=== Begin Enclosure ===
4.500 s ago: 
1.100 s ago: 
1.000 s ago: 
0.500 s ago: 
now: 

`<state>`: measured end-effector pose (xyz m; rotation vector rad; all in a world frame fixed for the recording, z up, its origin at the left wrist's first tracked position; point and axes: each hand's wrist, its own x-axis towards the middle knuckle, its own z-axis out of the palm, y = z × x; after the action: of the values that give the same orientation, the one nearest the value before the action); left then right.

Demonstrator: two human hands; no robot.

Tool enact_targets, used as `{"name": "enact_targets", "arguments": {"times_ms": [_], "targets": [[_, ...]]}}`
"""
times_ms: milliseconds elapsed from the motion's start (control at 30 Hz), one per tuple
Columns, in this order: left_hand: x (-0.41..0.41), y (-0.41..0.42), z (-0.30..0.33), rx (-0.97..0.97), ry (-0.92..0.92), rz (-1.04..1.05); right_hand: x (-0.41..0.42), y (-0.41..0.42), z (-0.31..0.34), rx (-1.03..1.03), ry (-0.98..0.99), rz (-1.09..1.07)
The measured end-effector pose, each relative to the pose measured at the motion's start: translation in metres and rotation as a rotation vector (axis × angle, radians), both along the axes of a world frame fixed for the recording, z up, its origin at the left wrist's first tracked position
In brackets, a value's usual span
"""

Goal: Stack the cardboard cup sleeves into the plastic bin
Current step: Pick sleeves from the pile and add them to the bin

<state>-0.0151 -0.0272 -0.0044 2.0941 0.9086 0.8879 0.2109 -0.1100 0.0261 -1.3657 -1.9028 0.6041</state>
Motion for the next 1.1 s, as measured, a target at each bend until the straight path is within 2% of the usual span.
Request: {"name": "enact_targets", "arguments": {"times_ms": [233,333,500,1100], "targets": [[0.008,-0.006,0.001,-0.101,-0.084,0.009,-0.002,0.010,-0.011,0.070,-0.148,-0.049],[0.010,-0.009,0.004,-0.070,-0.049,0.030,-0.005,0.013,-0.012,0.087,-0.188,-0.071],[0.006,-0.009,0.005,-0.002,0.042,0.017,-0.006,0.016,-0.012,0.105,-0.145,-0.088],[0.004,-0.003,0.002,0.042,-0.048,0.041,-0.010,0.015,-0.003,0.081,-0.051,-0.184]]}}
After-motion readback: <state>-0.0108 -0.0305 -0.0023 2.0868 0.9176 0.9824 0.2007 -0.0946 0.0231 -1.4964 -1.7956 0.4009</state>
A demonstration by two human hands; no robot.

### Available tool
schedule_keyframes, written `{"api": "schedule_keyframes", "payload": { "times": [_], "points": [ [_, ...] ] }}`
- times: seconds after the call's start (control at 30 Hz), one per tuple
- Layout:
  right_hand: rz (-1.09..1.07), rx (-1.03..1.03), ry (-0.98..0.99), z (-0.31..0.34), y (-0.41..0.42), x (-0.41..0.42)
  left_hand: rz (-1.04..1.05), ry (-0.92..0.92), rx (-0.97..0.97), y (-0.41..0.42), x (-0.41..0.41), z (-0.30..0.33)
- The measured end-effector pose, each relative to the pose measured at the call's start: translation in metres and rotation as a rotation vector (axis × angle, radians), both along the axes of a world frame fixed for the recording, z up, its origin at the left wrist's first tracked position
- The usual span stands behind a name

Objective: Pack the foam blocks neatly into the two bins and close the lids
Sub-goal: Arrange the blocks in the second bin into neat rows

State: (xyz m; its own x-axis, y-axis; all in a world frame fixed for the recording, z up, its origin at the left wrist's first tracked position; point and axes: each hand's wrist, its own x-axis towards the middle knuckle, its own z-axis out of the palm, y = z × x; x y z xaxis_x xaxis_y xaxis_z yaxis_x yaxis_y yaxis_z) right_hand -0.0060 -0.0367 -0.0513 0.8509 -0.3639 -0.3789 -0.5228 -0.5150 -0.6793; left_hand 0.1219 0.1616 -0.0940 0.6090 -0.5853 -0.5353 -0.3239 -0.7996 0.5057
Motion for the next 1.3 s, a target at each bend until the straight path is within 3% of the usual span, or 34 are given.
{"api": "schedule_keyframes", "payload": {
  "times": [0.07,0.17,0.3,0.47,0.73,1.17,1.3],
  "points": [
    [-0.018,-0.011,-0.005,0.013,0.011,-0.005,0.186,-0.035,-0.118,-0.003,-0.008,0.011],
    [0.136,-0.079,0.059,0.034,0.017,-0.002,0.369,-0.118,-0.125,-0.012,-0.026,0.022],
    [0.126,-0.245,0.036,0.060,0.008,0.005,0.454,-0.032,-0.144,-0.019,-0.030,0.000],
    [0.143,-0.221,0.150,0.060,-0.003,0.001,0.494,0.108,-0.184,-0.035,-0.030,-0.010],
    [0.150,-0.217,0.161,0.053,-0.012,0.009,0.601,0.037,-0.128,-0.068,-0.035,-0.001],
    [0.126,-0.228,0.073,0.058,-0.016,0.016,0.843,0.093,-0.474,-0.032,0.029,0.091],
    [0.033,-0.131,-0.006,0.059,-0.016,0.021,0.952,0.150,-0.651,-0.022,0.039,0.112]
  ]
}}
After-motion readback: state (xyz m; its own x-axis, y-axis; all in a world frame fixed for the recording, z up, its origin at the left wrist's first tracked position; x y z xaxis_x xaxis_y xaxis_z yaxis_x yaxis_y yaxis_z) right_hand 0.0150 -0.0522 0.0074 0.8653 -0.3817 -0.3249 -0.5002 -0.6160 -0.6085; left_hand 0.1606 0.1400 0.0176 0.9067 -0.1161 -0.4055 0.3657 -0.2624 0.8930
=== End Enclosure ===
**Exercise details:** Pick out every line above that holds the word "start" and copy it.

**Answer below:**
times_ms: milliseconds elapsed from the motion's start (control at 30 Hz), one per tuple
The measured end-effector pose, each relative to the pose measured at the motion's start: translation in metres and rotation as a rotation vector (axis × angle, radians), both along the axes of a world frame fixed for the recording, z up, its origin at the left wrist's first tracked position
- times: seconds after the call's start (control at 30 Hz), one per tuple
- The measured end-effector pose, each relative to the pose measured at the call's start: translation in metres and rotation as a rotation vector (axis × angle, radians), both along the axes of a world frame fixed for the recording, z up, its origin at the left wrist's first tracked position

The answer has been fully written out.